Exercise directions:
Every line of the records below from the line with "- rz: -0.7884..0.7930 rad" up to and including the line with "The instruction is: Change" must be reproduced exactly, and no line outside that range.
(Beginning of Entries provided)
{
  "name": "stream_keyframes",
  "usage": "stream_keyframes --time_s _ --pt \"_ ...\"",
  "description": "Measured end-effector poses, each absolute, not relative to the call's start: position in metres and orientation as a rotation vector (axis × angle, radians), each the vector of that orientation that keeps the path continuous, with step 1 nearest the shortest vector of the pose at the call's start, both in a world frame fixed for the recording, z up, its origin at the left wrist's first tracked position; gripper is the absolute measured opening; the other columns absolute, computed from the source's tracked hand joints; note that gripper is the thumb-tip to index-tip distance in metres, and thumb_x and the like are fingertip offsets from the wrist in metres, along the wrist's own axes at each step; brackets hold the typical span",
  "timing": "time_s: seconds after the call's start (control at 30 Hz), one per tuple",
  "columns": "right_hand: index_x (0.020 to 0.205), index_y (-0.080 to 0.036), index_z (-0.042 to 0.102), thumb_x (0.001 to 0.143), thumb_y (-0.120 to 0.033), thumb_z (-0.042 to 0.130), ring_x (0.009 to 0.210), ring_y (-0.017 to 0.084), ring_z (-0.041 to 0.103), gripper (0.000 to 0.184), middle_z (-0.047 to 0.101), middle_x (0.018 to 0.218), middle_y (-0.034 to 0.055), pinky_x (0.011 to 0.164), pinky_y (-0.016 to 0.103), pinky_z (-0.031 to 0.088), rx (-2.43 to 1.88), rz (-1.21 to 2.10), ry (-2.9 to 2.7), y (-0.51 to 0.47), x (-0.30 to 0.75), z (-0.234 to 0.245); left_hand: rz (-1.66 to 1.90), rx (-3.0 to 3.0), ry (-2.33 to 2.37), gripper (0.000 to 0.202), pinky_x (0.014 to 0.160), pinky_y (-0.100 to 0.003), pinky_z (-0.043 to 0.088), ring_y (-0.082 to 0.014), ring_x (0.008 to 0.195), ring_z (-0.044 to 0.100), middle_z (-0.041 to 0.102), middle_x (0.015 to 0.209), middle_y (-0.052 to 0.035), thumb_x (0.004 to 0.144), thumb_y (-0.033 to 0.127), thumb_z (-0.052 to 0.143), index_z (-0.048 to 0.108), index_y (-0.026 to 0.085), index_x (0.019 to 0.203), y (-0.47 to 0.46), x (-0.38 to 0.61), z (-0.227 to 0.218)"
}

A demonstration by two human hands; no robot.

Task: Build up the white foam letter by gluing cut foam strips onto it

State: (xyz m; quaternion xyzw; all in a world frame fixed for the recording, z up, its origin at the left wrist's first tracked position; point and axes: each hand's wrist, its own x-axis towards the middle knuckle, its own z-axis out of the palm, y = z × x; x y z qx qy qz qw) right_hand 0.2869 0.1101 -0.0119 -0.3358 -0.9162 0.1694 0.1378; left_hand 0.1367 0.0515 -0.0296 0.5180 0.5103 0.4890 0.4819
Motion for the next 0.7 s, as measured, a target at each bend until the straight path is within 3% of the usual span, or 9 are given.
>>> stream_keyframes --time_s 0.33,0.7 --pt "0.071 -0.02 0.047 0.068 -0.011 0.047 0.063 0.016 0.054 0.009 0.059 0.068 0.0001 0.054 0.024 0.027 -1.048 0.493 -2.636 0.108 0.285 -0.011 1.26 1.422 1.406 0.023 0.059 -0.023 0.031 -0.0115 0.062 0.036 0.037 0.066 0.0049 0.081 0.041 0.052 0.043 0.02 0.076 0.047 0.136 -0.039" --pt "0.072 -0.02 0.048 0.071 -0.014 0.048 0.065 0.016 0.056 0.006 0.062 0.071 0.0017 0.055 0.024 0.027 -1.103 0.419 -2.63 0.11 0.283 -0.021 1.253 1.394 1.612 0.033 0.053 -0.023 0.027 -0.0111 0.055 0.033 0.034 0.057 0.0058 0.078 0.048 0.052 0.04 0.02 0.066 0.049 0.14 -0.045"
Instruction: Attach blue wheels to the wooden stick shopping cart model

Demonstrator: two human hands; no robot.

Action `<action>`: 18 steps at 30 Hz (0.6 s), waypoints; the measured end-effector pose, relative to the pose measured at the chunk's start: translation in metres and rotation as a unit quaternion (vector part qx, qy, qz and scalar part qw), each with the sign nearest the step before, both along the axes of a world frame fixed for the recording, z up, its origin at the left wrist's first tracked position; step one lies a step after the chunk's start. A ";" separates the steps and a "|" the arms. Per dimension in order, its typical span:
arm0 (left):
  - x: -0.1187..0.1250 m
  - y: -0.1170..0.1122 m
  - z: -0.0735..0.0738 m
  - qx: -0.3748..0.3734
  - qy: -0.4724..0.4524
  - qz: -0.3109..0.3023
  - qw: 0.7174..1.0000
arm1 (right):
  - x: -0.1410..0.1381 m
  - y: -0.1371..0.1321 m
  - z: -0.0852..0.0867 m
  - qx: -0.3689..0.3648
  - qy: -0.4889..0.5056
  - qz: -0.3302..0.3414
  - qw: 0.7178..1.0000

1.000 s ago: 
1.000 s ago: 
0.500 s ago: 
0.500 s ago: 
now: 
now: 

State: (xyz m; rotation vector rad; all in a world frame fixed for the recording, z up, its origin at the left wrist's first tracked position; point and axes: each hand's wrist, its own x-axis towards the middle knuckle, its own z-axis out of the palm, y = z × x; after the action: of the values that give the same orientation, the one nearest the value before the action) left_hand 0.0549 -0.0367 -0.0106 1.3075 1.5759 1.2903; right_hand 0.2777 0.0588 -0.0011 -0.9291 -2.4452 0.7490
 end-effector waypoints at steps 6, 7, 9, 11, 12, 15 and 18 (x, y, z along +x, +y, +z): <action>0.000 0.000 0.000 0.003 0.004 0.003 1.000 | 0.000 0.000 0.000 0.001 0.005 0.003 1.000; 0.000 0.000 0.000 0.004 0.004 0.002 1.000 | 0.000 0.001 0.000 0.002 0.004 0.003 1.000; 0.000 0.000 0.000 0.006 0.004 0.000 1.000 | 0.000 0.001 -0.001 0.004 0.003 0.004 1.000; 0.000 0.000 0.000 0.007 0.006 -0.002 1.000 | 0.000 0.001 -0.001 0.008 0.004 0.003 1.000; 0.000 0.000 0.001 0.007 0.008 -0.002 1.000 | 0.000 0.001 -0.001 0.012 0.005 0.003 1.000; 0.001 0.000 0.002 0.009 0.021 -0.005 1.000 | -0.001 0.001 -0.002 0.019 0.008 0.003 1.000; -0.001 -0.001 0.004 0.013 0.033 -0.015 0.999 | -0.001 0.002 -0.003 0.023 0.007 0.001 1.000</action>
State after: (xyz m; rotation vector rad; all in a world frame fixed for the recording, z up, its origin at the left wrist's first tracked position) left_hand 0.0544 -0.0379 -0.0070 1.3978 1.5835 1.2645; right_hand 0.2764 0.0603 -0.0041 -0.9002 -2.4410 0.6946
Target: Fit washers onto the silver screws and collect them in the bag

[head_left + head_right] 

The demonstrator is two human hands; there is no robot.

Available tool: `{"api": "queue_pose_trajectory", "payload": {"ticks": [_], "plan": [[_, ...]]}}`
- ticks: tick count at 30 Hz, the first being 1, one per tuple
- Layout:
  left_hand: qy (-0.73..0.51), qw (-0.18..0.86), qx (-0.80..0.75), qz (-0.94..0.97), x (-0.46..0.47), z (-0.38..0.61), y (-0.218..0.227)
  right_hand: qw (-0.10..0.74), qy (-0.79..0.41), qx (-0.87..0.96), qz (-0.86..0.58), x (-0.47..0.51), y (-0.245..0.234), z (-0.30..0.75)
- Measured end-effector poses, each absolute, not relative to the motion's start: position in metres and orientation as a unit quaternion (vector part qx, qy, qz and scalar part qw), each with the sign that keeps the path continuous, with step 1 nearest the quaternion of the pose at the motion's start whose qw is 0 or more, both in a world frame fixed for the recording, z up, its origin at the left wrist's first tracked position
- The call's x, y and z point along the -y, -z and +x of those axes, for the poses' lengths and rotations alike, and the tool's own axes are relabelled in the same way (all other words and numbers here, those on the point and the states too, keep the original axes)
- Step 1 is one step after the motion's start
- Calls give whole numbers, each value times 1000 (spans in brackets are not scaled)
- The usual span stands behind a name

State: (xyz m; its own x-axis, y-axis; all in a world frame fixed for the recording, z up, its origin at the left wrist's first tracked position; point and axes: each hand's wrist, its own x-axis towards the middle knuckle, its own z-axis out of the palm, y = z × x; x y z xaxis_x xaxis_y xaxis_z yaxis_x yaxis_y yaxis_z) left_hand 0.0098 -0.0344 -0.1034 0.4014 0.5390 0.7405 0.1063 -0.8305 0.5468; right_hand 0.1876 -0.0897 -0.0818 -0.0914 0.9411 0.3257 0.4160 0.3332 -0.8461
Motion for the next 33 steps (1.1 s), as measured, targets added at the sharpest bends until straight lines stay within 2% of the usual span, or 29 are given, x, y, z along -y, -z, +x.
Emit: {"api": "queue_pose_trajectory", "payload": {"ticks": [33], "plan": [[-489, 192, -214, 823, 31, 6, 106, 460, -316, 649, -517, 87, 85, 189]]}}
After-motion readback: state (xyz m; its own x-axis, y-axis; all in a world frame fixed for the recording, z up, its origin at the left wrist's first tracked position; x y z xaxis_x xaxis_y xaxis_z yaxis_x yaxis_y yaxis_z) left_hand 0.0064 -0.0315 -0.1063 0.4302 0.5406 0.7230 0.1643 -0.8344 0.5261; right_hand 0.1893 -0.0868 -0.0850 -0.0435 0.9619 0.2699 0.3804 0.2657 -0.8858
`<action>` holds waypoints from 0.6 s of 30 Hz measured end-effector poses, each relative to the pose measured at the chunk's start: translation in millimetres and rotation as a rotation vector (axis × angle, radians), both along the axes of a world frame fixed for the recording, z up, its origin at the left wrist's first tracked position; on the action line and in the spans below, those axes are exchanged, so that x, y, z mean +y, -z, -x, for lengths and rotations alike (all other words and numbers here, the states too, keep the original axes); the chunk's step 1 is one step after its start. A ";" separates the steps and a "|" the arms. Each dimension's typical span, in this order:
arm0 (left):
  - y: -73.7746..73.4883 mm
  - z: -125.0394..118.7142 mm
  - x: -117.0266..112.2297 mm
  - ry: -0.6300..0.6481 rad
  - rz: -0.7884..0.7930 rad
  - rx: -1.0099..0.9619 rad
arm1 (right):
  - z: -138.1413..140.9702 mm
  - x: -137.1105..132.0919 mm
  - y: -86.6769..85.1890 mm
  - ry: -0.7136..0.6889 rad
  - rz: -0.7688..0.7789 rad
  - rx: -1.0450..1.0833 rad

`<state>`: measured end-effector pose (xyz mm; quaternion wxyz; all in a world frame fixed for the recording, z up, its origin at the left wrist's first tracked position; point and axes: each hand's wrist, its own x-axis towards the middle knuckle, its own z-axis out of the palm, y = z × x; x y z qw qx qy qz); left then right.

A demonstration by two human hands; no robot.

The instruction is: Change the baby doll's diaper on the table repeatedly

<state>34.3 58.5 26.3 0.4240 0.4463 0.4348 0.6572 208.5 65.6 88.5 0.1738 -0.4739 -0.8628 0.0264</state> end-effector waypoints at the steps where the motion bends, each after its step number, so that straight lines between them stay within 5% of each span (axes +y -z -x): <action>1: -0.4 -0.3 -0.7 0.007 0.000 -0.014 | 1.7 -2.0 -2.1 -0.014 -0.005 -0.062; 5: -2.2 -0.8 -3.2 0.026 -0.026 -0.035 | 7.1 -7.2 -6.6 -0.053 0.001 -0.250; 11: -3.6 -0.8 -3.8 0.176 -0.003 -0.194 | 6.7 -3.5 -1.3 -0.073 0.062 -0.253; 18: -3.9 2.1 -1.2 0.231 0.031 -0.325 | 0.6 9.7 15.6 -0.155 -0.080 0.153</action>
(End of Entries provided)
Result below:
  - rz: -0.7884..0.7930 rad
  - rx: -1.0099..0.9619 rad
arm1 (right):
  - z: -138.1413..140.9702 mm
  - x: -137.1105..132.0919 mm
  - y: -86.6769..85.1890 mm
  - ry: -0.7136..0.6889 rad
  - rz: -0.7688..0.7789 rad
  - rx: -1.0450..1.0833 rad

`<state>`: measured end-effector pose (xyz mm; quaternion wxyz; all in a world frame fixed for the recording, z up, its origin at the left wrist's first tracked position; point and axes: each hand's wrist, its own x-axis towards the middle knuckle, its own z-axis out of the palm, y = z × x; x y z qw qx qy qz); left then right.

A demonstration by two human hands; no robot.

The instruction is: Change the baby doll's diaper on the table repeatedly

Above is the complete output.